4/22/2026 at 5:58:45 PM

This is bootstraps by another name. “Just (don’t) do it” belongs in nike commercials, not in discussions surrounding behavioral health. If it were that simple then we wouldn’t have these issues at this scale in the first place.

Nancy Reagan “just say no” comes to mind.

by Forgeties79

4/22/2026 at 6:18:30 PM

It's good to celebrate this... but, looking forward, it's worrying to think whether kiddos these days are going first to ChatGPT instead, of, well, the hotline (or real people!) I think there's genuine value in going to an AI -- as long as you think of it as "interactive journaling", and not a human relationship. But, will they encourage struggling kiddos to make the leap and ask for support from an actual person?

by nxobject

4/22/2026 at 6:24:57 PM

> will they encourage struggling kiddos to make the leap and ask for support from an actual person?

Where's the profit in that?

by inetknght

4/22/2026 at 6:26:28 PM

> I think there's genuine value in going to an AI

What's it going to do, help them avoid passive voice in their suicide note? Encourage them to carry it out? Hype them up about suicide? Tell them they're absolutely correct?

by malfist

4/22/2026 at 9:22:36 PM

Honestly?
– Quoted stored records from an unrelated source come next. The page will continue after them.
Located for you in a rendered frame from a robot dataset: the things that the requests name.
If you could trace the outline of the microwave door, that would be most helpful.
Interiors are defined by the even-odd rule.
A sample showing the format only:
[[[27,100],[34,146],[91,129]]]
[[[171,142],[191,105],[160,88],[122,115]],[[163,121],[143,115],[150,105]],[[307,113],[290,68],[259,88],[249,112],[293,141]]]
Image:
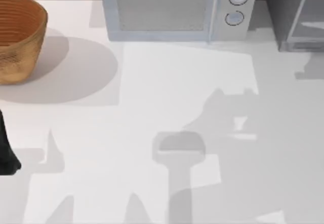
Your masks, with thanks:
[[[102,0],[110,41],[206,41],[216,0]]]

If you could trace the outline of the grey cabinet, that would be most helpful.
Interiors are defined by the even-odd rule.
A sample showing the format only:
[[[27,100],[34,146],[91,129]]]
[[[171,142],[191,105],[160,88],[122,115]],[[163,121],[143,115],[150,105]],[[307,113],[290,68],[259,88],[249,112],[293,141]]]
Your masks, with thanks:
[[[324,53],[324,0],[266,0],[281,52]]]

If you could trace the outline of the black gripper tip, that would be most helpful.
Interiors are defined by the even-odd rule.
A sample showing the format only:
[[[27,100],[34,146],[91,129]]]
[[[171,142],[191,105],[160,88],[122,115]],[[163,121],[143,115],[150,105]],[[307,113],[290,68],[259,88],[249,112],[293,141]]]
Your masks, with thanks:
[[[22,167],[8,140],[3,113],[0,110],[0,175],[14,175]]]

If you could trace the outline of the pale microwave oven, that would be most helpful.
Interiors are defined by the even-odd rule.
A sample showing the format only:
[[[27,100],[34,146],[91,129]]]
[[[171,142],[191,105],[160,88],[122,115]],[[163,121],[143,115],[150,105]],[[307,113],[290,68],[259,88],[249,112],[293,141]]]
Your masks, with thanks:
[[[217,0],[216,19],[214,23],[214,33],[211,42],[232,41],[244,39],[250,24],[255,0],[248,0],[241,6],[234,6],[229,0]],[[225,22],[227,13],[240,11],[244,14],[244,21],[238,26],[229,26]]]

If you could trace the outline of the brown woven basket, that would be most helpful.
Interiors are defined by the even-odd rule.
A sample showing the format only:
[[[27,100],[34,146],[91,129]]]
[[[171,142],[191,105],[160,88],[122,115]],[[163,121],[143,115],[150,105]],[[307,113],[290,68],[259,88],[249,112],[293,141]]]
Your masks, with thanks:
[[[39,58],[48,12],[35,0],[0,0],[0,85],[25,81]]]
As a veteran journaler who’s struggled with depression, I’ve always wanted an “organize everything that I splurted out today while I was overwhelmed” feature.

I guess the question is: can we encourage kids to use AI to help organize their thoughts and reflections, while avoiding just looking for cheap affirmation? I dunno - we’re not prepared to teach AI literacy at that level.